Mortgage Refinancing Prediction

Task type: BinaryClassificationTask Industry: Banking / Financial Services

This recipe predicts which customers are likely to apply for mortgage refinancing in the near future. Early identification lets your team offer competitive rates before the customer shops elsewhere, improving retention and share-of-wallet.

What counts as "refinancing" here? A customer is labeled positive (1) if they submit at least one mortgage refinancing application within the target window.
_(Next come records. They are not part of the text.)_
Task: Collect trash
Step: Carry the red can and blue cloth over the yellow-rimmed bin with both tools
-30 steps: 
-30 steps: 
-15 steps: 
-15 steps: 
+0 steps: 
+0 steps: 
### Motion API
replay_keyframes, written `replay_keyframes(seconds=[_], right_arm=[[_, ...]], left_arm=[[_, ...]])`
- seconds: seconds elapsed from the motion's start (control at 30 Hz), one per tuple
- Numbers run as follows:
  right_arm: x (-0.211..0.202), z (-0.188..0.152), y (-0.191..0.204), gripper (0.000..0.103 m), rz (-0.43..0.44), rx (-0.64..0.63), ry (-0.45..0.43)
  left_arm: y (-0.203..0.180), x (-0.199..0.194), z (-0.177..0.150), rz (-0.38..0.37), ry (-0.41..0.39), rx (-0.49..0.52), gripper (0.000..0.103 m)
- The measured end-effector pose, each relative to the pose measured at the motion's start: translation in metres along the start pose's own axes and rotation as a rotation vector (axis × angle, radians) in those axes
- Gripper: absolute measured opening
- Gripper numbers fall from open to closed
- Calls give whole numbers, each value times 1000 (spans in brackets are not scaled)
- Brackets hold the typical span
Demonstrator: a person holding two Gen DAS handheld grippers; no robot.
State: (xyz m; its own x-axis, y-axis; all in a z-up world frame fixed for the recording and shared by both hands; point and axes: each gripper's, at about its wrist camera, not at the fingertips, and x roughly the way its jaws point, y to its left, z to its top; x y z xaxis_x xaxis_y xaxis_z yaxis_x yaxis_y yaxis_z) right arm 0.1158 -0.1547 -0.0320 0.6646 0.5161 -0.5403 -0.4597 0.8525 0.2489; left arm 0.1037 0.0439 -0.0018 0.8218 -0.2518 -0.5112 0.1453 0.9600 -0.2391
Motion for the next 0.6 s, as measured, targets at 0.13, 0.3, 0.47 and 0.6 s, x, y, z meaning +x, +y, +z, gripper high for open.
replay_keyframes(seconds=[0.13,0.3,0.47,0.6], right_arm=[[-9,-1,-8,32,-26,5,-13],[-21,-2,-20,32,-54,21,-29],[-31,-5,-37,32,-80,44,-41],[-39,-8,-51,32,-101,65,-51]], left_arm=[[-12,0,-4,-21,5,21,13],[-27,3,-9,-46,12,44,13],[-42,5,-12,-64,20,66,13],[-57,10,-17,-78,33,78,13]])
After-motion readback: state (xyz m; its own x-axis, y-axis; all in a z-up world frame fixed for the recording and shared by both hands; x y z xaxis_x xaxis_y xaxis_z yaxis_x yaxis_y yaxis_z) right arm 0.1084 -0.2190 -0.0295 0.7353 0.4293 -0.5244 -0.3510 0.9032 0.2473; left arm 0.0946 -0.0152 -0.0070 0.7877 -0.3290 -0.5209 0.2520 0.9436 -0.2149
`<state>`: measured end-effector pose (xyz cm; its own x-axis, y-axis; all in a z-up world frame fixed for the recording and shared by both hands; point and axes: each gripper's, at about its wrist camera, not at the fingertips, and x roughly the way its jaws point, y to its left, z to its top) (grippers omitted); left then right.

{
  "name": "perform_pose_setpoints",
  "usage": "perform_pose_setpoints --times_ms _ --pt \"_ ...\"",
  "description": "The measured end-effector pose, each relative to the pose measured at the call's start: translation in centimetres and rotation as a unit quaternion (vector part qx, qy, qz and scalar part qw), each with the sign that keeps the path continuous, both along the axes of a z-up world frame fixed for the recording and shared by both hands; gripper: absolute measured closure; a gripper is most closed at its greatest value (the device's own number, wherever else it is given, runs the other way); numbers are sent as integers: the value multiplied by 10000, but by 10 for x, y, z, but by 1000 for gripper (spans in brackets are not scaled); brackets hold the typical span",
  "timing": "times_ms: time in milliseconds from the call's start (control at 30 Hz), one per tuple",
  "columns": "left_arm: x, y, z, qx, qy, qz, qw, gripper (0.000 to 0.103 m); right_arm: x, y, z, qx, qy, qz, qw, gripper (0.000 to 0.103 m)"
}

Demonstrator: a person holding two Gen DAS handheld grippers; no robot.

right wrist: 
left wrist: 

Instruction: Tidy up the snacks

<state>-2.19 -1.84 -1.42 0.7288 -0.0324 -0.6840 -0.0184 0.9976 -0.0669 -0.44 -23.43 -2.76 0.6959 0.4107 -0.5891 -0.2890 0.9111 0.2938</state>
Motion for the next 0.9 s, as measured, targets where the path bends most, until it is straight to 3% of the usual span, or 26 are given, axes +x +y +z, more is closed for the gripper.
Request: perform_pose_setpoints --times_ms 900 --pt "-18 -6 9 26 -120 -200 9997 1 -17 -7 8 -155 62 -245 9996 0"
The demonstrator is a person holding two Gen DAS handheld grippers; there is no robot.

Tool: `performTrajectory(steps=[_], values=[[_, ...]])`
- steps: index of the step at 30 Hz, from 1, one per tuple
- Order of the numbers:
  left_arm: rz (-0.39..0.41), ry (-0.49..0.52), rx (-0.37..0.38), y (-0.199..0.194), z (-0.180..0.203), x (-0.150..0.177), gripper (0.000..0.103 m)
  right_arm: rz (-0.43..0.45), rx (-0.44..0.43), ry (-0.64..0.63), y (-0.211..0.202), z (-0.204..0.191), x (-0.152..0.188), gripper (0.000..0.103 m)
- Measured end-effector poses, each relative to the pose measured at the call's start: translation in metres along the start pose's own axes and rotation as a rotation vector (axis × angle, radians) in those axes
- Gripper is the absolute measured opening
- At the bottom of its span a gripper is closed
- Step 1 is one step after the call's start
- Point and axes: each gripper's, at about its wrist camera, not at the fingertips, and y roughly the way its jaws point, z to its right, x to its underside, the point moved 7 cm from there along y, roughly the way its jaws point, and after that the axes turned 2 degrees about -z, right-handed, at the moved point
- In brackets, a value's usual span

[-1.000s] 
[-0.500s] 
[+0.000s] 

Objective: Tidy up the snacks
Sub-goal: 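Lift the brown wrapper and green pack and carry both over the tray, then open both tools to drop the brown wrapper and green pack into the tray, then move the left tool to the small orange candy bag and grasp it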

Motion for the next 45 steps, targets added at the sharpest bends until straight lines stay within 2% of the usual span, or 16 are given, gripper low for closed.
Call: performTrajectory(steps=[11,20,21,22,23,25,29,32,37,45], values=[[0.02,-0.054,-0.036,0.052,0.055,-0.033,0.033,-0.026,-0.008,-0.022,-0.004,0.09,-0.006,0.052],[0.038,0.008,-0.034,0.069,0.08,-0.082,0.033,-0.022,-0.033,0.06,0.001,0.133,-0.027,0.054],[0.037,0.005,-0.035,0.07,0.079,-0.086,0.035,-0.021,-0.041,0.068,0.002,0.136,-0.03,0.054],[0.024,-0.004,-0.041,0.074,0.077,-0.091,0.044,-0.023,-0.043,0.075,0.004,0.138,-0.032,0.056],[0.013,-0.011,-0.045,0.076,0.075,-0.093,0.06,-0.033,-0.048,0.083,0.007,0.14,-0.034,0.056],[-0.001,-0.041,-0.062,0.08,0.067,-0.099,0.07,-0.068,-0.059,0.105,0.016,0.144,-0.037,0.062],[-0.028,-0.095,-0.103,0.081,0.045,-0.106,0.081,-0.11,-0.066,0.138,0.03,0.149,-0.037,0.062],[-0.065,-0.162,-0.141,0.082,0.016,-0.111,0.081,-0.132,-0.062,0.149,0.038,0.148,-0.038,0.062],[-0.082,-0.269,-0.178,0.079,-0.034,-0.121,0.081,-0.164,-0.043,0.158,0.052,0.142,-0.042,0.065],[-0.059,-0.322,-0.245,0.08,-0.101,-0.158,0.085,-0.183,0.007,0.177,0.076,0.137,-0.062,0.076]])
You control the window length and the application types that qualify.

Prerequisites

Before writing a target function you need:

A trained foundation model built on event data that includes an applications data source (or equivalent) with a column distinguishing application types (e.g., appl_type).
The monad library installed in your environment (for Python App).

Target Function

The target function tells the model how to label each customer for training. It receives four arguments:

Argument	Type	Description
`history`	`Events`	All events before the temporal split.
`future`	`Events`	All events after the temporal split.
`attributes`	`Attributes`	Static entity attributes.
`ctx`	`Dict`	Context dictionary containing `SPLIT_TIMESTAMP`, data mode, etc.

The function must return one of:

np.array([1], dtype=np.float32) — customer applied for refinancing
np.array([0], dtype=np.float32) — customer did not apply
None — exclude this customer from training (e.g., incomplete observation window)

Full Example

Python AppGUI App

Python

import numpy as np
from datetime import timedelta
from typing import Dict

from monad.ui.target_function import Events, Attributes
from monad.ui.target_function import SPLIT_TIMESTAMP
from monad.ui.target_function import has_incomplete_training_window



# === Configuration ===
TARGET_WINDOW_DAYS = 30              # Prediction horizon in days
APPLICATION_DATA_SOURCE = "applications"  # Data source with application events
APPLICATION_TYPE_COLUMN = "appl_type"     # Column distinguishing application types
REFINANCING_TYPES = ["mortgage_refinancing"]  # Values that count as refinancing


def refinancing_target_fn(
    history: Events,
    future: Events,
    attributes: Attributes,
    ctx: Dict,
) -> np.ndarray | None:
    """Label a customer as likely to refinance (1) or not (0)."""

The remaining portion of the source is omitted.